WHAT TO PRODUCE: Only the lines from the start of the data through the one containing "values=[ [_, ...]" belong in your answer; return them exactly.

PROVIDED MATERIAL:
######

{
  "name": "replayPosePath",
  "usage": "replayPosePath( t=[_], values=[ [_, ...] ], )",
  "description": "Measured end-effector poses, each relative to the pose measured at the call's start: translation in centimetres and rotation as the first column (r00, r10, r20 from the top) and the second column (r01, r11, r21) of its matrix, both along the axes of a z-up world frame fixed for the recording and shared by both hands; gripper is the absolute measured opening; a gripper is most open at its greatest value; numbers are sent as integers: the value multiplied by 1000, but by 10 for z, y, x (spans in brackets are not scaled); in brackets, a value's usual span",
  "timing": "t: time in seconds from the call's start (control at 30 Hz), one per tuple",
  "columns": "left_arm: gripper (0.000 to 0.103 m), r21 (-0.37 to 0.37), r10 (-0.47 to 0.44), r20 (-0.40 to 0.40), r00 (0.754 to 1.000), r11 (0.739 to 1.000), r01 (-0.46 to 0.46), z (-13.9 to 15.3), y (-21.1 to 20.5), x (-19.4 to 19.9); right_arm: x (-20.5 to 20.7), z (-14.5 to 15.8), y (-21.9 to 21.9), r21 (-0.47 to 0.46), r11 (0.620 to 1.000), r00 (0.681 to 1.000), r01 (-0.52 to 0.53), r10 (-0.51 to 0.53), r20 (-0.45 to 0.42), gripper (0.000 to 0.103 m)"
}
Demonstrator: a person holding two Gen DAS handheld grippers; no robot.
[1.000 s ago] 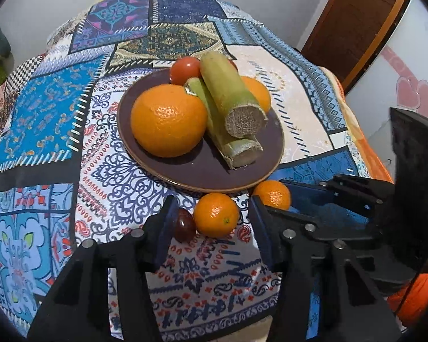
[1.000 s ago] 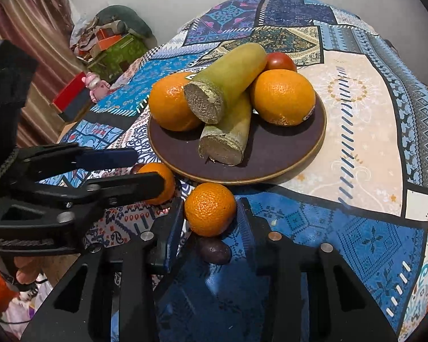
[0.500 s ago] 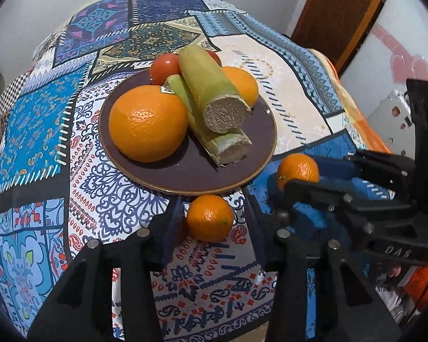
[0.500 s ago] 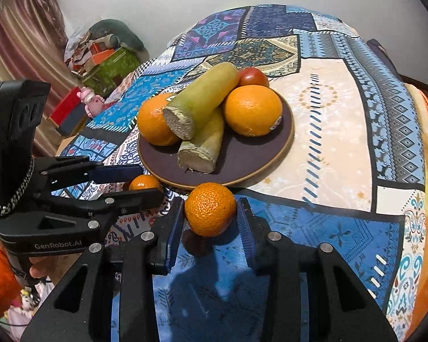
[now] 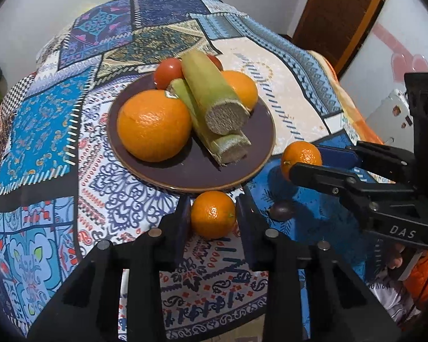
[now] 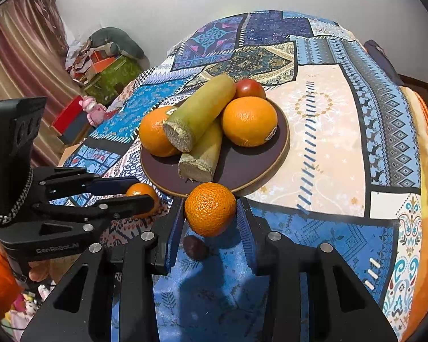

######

WORKED SOLUTION:
{
  "name": "replayPosePath",
  "usage": "replayPosePath( t=[_], values=[ [_, ...] ], )",

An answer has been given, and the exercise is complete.